Le principe : demander des références, pas des avis. « Est-ce que j'ai le droit de refaire ma façade ? » appelle un « oui, mais renseignez-vous ». Une question qui cite une parcelle, un document et un article appelle une réponse précise, parce qu'elle oblige le service à ouvrir le dossier.
- Quel est le document d'urbanisme actuellement applicable à la parcelle [référence cadastrale], et quelle est la date de la délibération l'ayant approuvé, ainsi que celle de la dernière procédure de modification ou de révision approuvée ?
- Dans quelle zone cette parcelle se situe-t-elle, et quel article du règlement traite de l'aspect extérieur des constructions dans cette zone ?
- La parcelle est-elle concernée par un repérage patrimonial au titre du document d'urbanisme, par une servitude d'utilité publique, ou par un périmètre de protection au titre des monuments historiques ou par un espace protégé ?
- Compte tenu de la nature des travaux envisagés, quelle formalité d'urbanisme est attendue, et le conseil municipal a-t-il délibéré pour soumettre à déclaration préalable la réfection des façades, sur tout ou partie du territoire de la commune ?
- Une procédure d'élaboration ou de révision est-elle en cours et susceptible de modifier ces règles à court terme ?
Conservez la réponse. Si l'instruction se prolonge, si une prescription apparaît en cours de chantier, ou si un acquéreur pose la question deux ans plus tard, cet échange est la pièce qui documente ce que vous saviez et sur quelle base vous avez engagé les travaux. Et si vous voulez une garantie plus forte que la simple réponse écrite, un certificat d'urbanisme demandé à la même mairie fige les règles applicables pendant dix-huit mois.
Questions fréquentes
Quelles communes des Bouches-du-Rhône ne sont pas couvertes par un PLUi ?
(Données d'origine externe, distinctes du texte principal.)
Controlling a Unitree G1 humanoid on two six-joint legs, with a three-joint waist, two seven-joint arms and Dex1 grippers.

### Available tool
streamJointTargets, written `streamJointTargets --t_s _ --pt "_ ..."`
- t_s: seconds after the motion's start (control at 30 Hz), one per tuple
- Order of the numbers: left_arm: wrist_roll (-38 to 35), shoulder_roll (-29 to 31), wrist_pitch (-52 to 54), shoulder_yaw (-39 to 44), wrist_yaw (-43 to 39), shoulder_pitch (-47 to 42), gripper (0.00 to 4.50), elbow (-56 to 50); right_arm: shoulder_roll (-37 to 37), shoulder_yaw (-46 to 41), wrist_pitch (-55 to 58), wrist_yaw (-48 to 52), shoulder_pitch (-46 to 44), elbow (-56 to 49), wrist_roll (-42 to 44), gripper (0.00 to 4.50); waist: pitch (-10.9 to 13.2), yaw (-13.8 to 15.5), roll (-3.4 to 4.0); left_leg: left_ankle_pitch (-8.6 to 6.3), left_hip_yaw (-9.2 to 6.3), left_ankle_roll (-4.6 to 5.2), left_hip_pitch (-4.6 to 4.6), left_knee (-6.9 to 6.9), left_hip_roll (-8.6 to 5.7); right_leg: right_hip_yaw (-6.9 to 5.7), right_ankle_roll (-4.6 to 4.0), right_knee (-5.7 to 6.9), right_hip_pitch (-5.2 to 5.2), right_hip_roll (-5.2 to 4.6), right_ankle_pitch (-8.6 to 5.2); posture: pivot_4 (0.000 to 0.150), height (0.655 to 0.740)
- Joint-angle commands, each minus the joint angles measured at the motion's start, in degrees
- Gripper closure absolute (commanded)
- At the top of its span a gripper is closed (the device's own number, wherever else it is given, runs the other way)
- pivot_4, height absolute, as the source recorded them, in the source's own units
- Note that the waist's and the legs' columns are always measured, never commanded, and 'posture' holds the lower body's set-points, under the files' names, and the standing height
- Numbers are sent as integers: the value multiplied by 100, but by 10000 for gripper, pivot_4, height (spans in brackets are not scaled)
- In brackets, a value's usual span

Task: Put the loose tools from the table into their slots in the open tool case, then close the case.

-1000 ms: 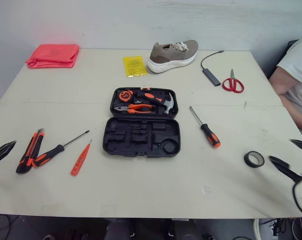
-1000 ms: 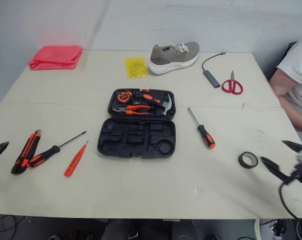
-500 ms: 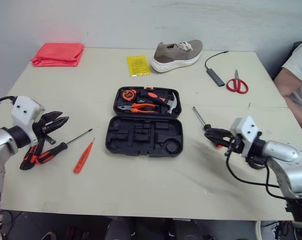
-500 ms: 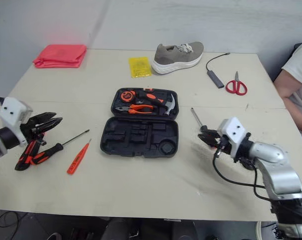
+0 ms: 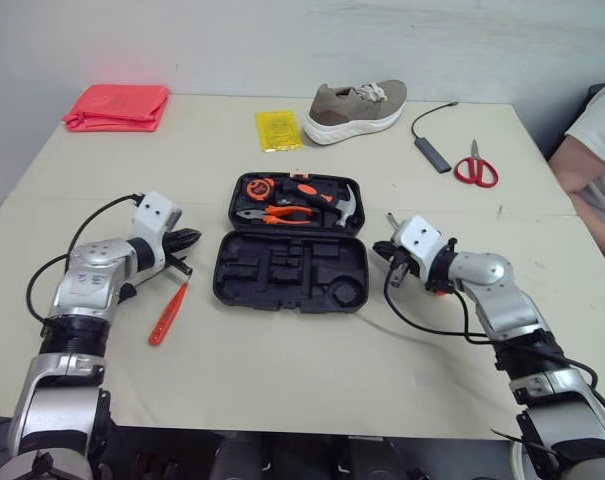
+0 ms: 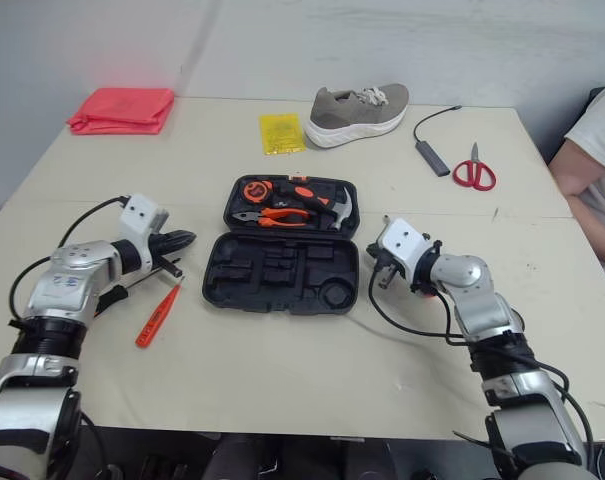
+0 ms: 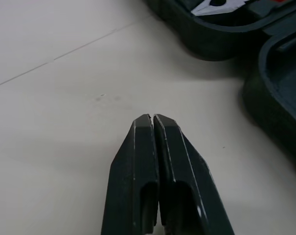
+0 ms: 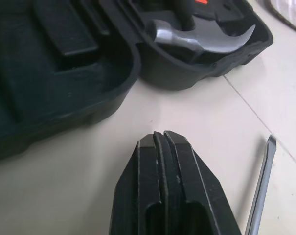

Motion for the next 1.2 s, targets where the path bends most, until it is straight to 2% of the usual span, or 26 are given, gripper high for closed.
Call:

Les communes de six ensembles : le Pays Salonais, Istres-Ouest Provence, le Pays de Martigues, Arles Crau Camargue Montagnette, la Vallée des Baux-Alpilles et Terre de Provence, soit cinquante-cinq communes. Pour chacune, le document d'urbanisme applicable est celui de la commune, et c'est auprès d'elle qu'il faut en vérifier la version en vigueur.
Un PLUi prescrit mais non approuvé s'applique-t-il déjà ?
Non. Tant qu'il n'a pas été approuvé, un plan local d'urbanisme intercommunal en cours d'élaboration n'est pas opposable, et ce sont les documents communaux qui continuent de s'appliquer. Les procédures sont publiques : la concertation et l'enquête publique permettent de consulter les pièces mises à disposition et de savoir ce qui se prépare sur un secteur.
Où consulter le document d'urbanisme de ma commune ?
Sur le Géoportail de l'urbanisme, qui est le portail national. Depuis le 1er janvier 2023, la publication d'un document sur ce portail conditionne, avec la transmission au préfet, son caractère exécutoire. En complément, le document est consultable en mairie, et le service urbanisme peut confirmer la version applicable et l'existence d'une procédure en cours.
Dans quel article d'un PLU trouve-t-on les règles d'aspect extérieur ?
Dans le chapitre propre à la zone où se situe la parcelle. Dans les règlements de génération ancienne, cette matière occupe traditionnellement l'article 11 de chaque zone ; dans les règlements récents, elle figure dans la partie consacrée aux caractéristiques urbaine, architecturale, environnementale et paysagère. Les dispositions générales, les prescriptions graphiques et les annexes s'y ajoutent.
Que se passe-t-il si la commune n'a aucun document d'urbanisme ?
Les règles générales du code de l'urbanisme s'appliquent, dont l'article R111-27, qui permet de refuser un projet ou de l'assortir de prescriptions s'il porte atteinte au caractère ou à l'intérêt des lieux avoisinants. La décision est alors prise au nom de l'État, et l'avis conforme du préfet est requis sur les parties du territoire non couvertes par un plan local d'urbanisme ou une carte communale.